Abstract: This study investigates information captured by speaker embeddings relevant to human speech perception. Convolutional neural networks are trained to perform one-shot speaker verification in both clean and noisy conditions, encoding high-level abstractions of speaker-specific features into latent embedding vectors. We demonstrate that robust and discriminative speaker embeddings can be obtained by using a training loss function that optimizes embeddings during inference for similarity scoring. Computational analysis shows that such speaker embeddings predict a variety of hand-crafted acoustic features, without any single feature explaining substantial differences in embeddings. Furthermore, relative distances in speaker embedding space are moderately consistent with speech similarity, as inferred by human listeners. These findings confirm the overlap between machine and human hearing when discriminating sounds and inspire further research into remaining differences to improve model performance.

This study investigates the information captured by speaker embeddings with relevance to human speech perception.
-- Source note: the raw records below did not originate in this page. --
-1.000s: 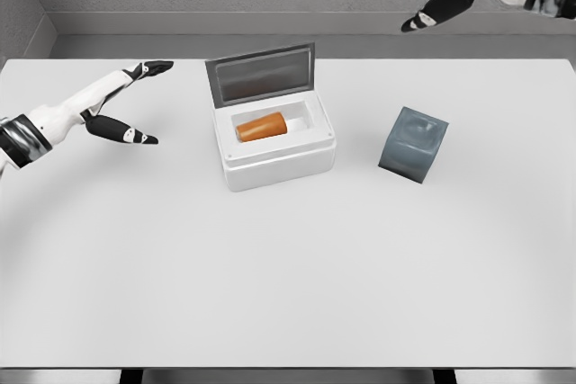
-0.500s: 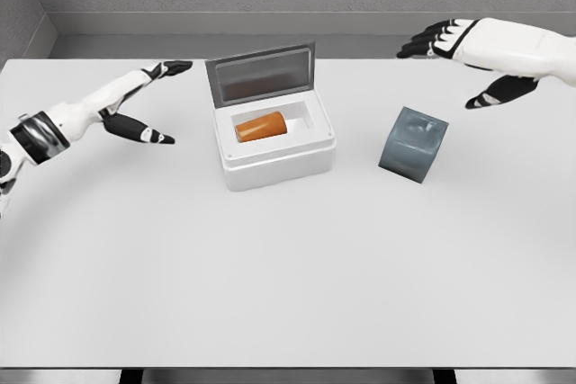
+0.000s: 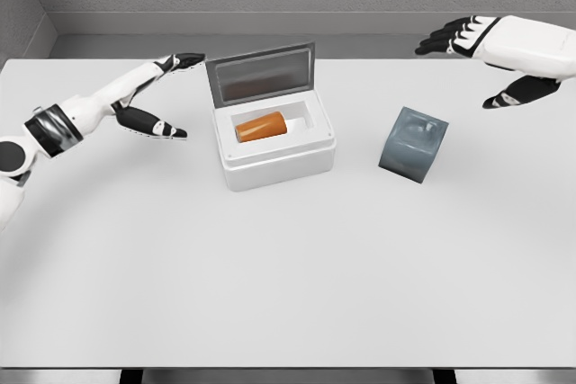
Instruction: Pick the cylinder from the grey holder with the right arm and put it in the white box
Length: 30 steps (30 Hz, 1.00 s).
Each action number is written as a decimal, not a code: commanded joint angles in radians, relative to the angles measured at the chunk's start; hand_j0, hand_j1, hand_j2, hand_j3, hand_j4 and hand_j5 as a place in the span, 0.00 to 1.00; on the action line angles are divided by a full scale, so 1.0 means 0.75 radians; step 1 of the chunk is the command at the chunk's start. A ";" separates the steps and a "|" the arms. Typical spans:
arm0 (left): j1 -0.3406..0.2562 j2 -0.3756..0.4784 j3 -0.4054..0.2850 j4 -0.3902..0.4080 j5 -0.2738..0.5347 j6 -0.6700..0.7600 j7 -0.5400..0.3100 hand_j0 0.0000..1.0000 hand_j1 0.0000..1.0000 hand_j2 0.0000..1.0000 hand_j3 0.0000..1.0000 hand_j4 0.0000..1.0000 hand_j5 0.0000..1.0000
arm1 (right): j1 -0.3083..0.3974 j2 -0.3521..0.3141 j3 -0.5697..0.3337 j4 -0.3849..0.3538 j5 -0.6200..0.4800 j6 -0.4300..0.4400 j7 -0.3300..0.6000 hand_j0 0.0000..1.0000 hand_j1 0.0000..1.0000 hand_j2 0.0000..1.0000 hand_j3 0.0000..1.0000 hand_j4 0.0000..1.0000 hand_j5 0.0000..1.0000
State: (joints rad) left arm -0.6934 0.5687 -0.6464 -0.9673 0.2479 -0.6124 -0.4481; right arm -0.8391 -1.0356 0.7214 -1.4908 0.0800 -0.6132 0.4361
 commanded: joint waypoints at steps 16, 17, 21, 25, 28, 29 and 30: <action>-0.041 -0.079 0.009 0.081 -0.050 0.002 -0.002 1.00 1.00 1.00 1.00 1.00 1.00 | 0.012 0.011 -0.019 0.002 -0.009 0.003 -0.001 1.00 1.00 1.00 1.00 1.00 1.00; -0.039 -0.079 0.009 0.081 -0.050 0.002 -0.002 1.00 1.00 1.00 1.00 1.00 1.00 | 0.012 0.013 -0.019 0.002 -0.009 0.003 -0.001 1.00 1.00 1.00 1.00 1.00 1.00; -0.029 -0.075 0.007 0.067 -0.048 0.002 -0.024 1.00 1.00 1.00 1.00 1.00 1.00 | 0.012 0.021 -0.017 0.012 -0.011 0.003 -0.001 1.00 1.00 1.00 1.00 1.00 1.00; -0.027 -0.067 0.009 0.038 -0.075 0.002 -0.024 1.00 1.00 1.00 1.00 1.00 1.00 | 0.010 0.021 -0.017 0.030 -0.013 0.003 -0.001 1.00 1.00 1.00 1.00 1.00 1.00; -0.025 -0.063 0.009 0.028 -0.075 0.002 -0.024 1.00 1.00 1.00 1.00 1.00 1.00 | 0.010 0.025 -0.017 0.032 -0.011 0.003 -0.001 1.00 1.00 1.00 1.00 1.00 1.00; -0.025 -0.063 0.009 0.026 -0.075 0.002 -0.024 1.00 1.00 1.00 1.00 1.00 1.00 | 0.010 0.035 -0.015 0.039 -0.011 0.003 0.001 1.00 1.00 1.00 1.00 1.00 1.00; -0.025 -0.061 0.009 0.011 -0.075 0.002 -0.024 1.00 1.00 1.00 1.00 1.00 1.00 | 0.010 0.033 -0.015 0.041 -0.011 0.003 0.001 1.00 1.00 1.00 1.00 1.00 1.00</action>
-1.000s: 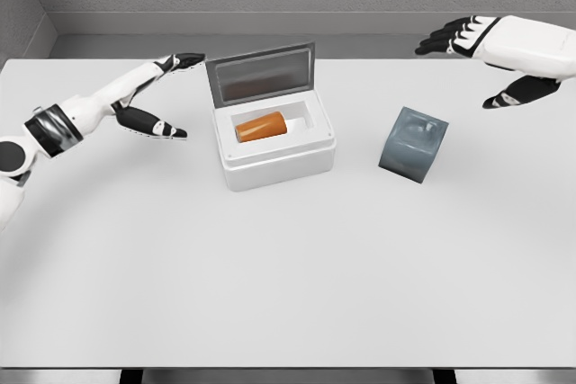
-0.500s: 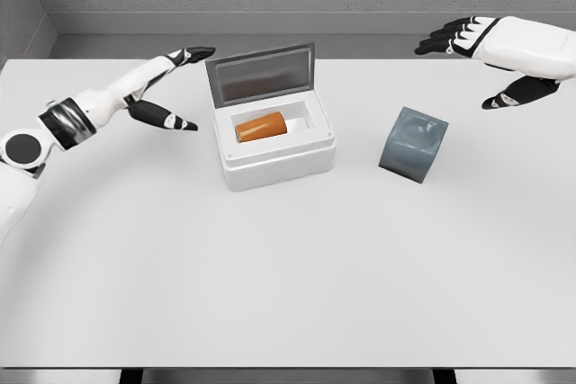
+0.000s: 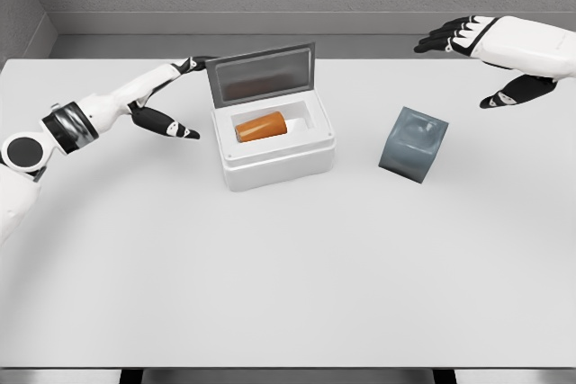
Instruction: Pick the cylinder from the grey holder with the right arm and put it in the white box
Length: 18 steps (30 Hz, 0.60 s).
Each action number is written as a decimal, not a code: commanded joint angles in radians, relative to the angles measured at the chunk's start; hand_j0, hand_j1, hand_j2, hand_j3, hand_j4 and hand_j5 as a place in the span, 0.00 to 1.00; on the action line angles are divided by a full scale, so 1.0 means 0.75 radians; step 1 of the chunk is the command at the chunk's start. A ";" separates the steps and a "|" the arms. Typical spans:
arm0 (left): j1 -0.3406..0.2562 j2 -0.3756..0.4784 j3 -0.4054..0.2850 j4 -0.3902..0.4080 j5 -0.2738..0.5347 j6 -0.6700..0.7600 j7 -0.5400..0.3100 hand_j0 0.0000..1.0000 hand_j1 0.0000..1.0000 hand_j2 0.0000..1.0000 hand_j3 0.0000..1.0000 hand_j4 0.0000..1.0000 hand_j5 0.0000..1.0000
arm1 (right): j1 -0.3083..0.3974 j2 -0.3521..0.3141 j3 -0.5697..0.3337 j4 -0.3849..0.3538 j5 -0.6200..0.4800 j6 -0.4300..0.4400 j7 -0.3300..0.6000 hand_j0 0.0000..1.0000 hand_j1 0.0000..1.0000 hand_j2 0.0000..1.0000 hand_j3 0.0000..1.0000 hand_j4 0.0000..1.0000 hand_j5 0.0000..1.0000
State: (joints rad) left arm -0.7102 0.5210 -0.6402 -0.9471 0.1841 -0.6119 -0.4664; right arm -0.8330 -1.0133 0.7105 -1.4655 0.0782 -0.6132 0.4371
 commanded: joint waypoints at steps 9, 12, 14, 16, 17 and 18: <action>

A Convolutional Neural Network was trained to perform one-shot speaker verification under clean and noisy conditions, such that high-level abstractions of speaker-specific features were encoded in a latent embedding vector. We demonstrate that robust and discriminative speaker embeddings can be obtained by using a training loss function that optimizes the embeddings for similarity scoring during inference. Computational analysis showed that such speaker embeddings predicted various hand-crafted acoustic features, while no single feature explained substantial variance of the embeddings. Moreover, the relative distances in the speaker embedding space moderately coincided with voice similarity, as inferred by human listeners. These findings confirm the overlap between machine and human listening when discriminating voices and motivate further research on the remaining disparities for improving model performance.